One encouraging aspect (for me at least), was that our current parenting style already fits nicely in to his parameters for raising healthy, self-regulating individuals. Phew. It was nice to know that we are on the right track instinctually, and of course to get a few pointers on how to maintain a positive home life and parent/child relationship. Nothing seems as fraught with peril as navigating the teen years, and nowadays mistakes are so much more visible and harder to recover from. There are some nightmares stories in this book of kids making foolish decisions that end up ruining their entire lives FOR YEARS. Yikes!
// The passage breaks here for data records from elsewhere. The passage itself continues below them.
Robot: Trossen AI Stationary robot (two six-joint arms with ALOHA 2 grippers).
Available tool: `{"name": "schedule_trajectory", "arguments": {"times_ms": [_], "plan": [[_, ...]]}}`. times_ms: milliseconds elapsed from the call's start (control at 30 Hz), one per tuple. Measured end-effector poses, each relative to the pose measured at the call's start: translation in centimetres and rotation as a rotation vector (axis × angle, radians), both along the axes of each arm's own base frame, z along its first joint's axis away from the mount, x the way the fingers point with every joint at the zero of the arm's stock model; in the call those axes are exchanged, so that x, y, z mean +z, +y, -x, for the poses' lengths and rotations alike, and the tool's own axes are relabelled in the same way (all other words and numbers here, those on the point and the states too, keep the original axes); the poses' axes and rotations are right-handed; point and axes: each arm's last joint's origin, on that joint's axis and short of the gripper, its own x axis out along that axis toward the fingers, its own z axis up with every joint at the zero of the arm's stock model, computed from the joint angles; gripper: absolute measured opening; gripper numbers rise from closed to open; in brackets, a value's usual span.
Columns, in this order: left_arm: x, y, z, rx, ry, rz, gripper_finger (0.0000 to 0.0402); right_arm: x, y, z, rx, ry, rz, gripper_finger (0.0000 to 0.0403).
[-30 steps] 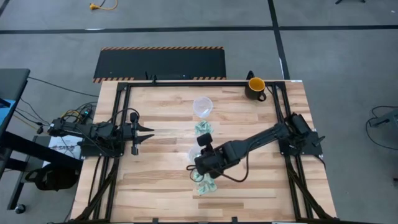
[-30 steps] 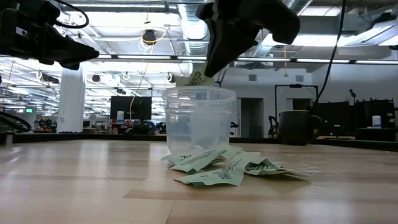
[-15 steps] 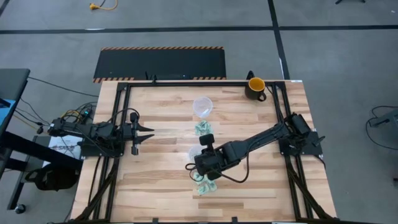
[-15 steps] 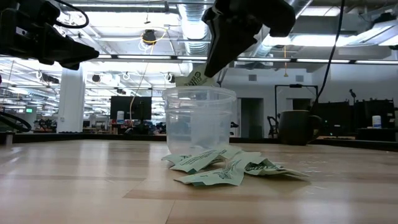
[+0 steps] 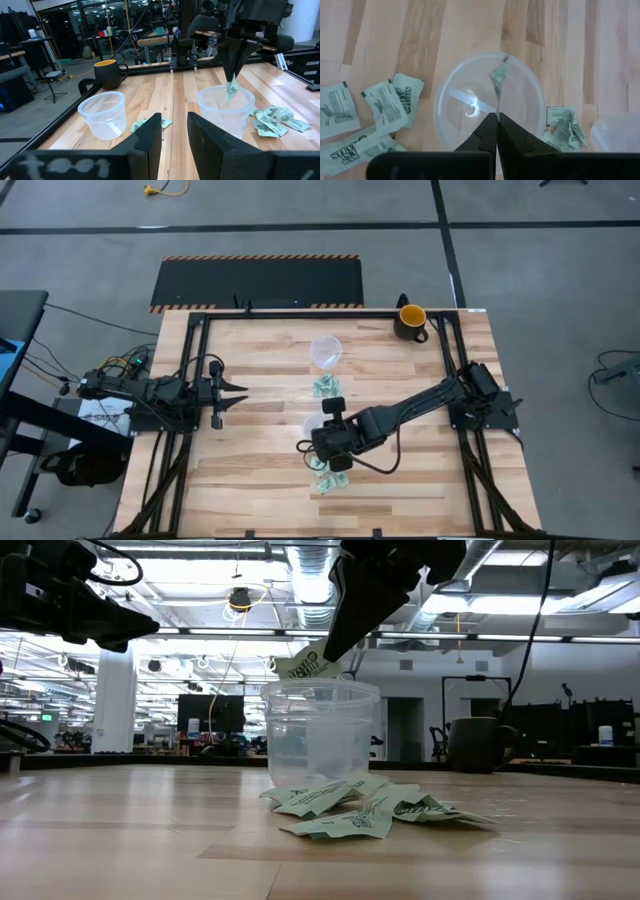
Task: Pick and place items into bin
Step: Put the bottom right stevia packet into the bottom bin
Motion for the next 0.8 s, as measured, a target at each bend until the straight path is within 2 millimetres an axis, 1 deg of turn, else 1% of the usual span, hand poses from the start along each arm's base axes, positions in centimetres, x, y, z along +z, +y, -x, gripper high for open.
{"name": "schedule_trajectory", "arguments": {"times_ms": [100, 167, 433, 533, 633, 800], "plan": [[0.0, 0.0, 0.0, 0.000, 0.000, 0.000, 0.0084, 0.0, 0.0, 0.0, -0.002, -0.001, -0.001, 0.0004], [0.0, 0.0, 0.0, 0.000, 0.000, 0.000, 0.0084, 0.0, 0.0, 0.0, -0.008, -0.001, -0.004, 0.0013], [0.0, 0.0, 0.0, 0.000, 0.000, 0.000, 0.0084, 0.0, 0.0, 0.0, -0.032, -0.006, -0.013, 0.0083], [0.0, 0.0, 0.0, 0.000, 0.000, 0.000, 0.0084, -0.1, 0.0, 0.1, -0.022, 0.011, -0.032, 0.0100], [0.0, 0.0, 0.0, 0.000, 0.000, 0.000, 0.0084, -0.2, 0.3, 0.3, -0.018, 0.037, -0.076, 0.0108], [0.0, 0.0, 0.0, 0.000, 0.000, 0.000, 0.0084, -0.4, 1.1, 1.1, -0.022, 0.107, -0.151, 0.0108]]}}
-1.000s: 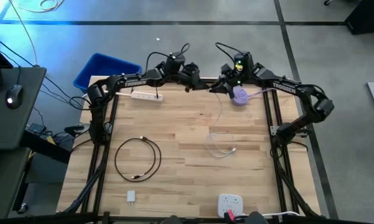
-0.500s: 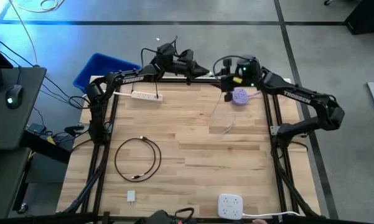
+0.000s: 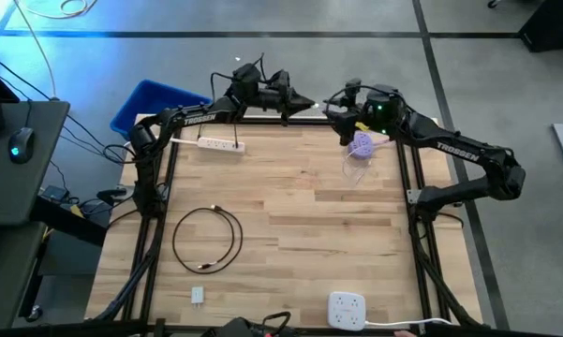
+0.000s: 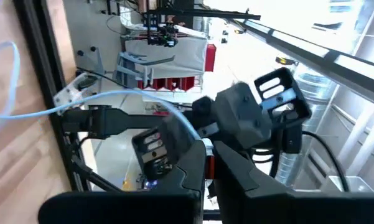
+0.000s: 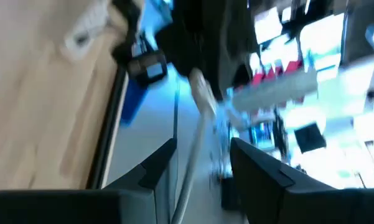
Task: Insert USB
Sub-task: Insert the white charger cable into the purple outlet extension
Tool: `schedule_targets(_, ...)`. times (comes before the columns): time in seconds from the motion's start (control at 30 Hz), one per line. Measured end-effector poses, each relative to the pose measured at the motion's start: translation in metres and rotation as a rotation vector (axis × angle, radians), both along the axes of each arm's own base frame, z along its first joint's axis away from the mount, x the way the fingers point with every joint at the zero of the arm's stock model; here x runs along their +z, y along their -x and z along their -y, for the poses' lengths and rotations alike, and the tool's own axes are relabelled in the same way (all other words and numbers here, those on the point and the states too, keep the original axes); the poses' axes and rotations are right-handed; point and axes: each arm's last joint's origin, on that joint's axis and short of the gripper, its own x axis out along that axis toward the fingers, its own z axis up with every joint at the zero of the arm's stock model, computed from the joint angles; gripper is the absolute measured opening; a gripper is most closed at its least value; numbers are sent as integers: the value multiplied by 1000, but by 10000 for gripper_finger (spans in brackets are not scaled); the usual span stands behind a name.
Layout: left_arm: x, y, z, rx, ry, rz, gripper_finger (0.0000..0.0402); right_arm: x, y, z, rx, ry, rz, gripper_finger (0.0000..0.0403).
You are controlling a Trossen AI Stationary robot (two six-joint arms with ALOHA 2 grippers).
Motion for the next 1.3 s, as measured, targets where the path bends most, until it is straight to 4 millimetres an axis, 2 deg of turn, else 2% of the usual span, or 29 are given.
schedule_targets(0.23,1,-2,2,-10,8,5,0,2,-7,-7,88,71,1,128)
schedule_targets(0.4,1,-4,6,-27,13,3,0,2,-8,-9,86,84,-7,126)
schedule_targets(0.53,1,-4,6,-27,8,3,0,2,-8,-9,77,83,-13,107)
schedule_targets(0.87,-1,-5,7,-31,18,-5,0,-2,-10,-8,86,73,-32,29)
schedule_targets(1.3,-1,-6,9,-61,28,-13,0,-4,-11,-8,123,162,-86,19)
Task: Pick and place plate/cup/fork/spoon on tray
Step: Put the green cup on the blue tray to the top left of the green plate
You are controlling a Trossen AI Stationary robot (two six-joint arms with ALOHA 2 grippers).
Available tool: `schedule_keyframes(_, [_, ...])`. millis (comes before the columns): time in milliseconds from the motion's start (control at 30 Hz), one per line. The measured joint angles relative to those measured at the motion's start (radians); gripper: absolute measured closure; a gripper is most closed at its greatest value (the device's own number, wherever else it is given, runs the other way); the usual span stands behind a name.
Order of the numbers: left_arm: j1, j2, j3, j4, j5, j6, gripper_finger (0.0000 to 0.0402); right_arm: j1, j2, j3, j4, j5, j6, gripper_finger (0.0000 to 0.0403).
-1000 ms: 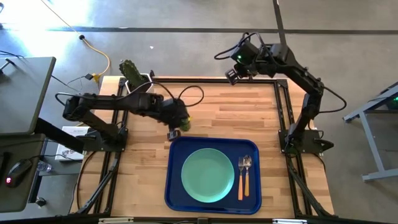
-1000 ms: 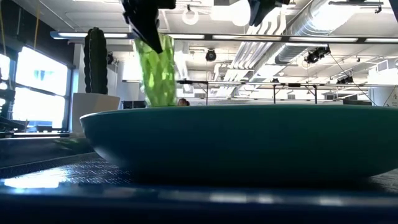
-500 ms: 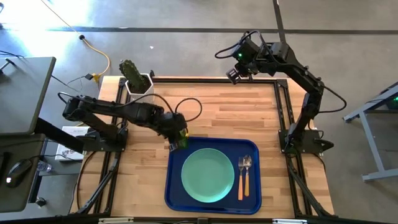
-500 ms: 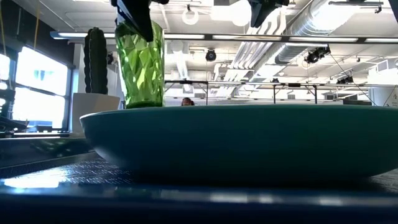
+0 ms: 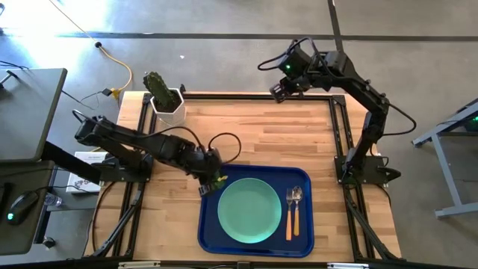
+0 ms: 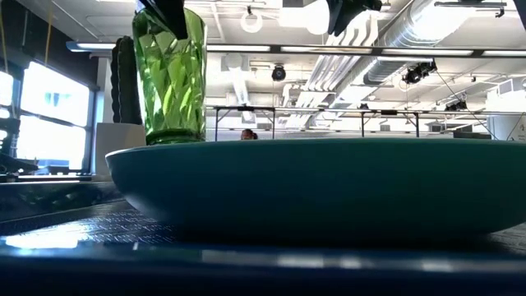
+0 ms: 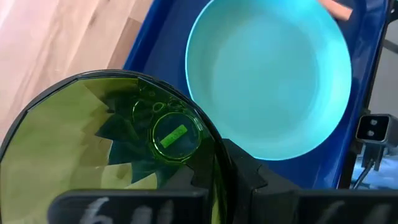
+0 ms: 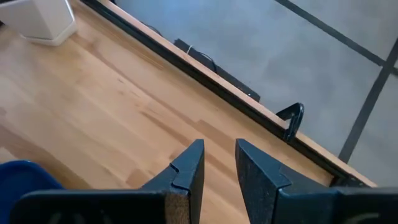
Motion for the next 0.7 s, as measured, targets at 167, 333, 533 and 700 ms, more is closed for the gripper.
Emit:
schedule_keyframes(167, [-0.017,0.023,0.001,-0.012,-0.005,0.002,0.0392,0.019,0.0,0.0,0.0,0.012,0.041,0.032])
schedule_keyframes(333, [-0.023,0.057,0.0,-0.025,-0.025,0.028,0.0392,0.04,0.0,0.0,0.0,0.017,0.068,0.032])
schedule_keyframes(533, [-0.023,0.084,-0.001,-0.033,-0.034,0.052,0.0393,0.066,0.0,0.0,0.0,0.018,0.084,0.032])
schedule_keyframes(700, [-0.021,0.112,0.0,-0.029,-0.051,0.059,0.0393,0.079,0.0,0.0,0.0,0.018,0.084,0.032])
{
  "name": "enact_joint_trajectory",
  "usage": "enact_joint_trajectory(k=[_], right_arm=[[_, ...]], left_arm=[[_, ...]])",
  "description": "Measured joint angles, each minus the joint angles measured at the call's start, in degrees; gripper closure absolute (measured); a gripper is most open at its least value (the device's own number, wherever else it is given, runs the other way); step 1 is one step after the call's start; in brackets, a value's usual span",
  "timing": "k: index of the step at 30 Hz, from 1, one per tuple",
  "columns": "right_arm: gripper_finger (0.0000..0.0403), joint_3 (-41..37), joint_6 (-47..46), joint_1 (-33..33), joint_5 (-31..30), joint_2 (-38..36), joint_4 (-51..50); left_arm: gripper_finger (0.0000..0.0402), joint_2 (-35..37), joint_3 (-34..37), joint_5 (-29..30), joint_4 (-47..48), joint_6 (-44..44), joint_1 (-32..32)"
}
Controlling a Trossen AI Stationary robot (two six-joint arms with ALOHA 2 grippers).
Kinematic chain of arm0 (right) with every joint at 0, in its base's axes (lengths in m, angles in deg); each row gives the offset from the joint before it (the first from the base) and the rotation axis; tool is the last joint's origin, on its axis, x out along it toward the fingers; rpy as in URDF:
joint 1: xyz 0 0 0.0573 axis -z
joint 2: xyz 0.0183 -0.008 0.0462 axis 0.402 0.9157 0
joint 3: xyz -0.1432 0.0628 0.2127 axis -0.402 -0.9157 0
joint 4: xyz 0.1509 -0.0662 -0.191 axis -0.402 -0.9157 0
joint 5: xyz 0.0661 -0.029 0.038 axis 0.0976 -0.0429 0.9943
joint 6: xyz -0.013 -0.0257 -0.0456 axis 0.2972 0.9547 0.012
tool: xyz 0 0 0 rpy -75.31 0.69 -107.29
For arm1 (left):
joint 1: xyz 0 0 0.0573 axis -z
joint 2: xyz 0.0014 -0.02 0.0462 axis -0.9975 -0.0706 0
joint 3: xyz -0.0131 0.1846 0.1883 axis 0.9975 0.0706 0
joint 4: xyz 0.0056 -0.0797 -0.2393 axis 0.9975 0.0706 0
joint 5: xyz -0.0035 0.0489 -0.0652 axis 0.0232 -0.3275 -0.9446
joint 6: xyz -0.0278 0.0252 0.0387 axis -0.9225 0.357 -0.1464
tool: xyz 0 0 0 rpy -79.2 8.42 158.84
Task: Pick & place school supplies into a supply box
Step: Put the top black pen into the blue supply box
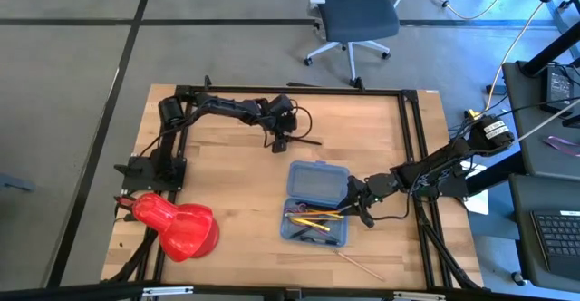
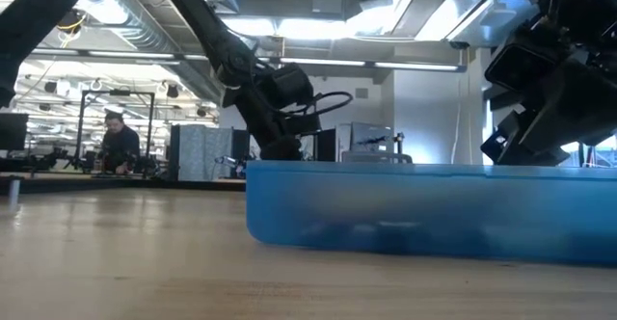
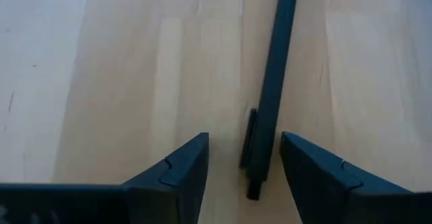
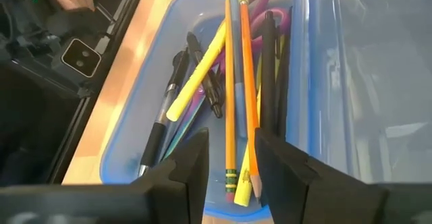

All in all, I highly recommend this book. It was very interesting (I think I talked my husband’s eat off the night I finished trying to impart all of the science as well as the cultural effects discussed- until I realized he totally didn’t care and wasn’t listening), and it offered some very helpful insight into how and why adolescents behave the ways they do. We’ve always known that teenagers can be moody and irrational, but now I know exactly why that is true. And I know some actions to take to help prevent my kids falling into the traps of peer pressure or suffering the affects of bullies, and hopefully encourage avoidance of drugs and alcohol. I may be more concerned about the upcoming years (seriously- only 4 years until Isabelle is a teenager?!?), and WAY more stressed about just how critical, and how easily detailed that development can be, but I also feel slightly more prepared to handle its challenges. Not bad for one 200 page book.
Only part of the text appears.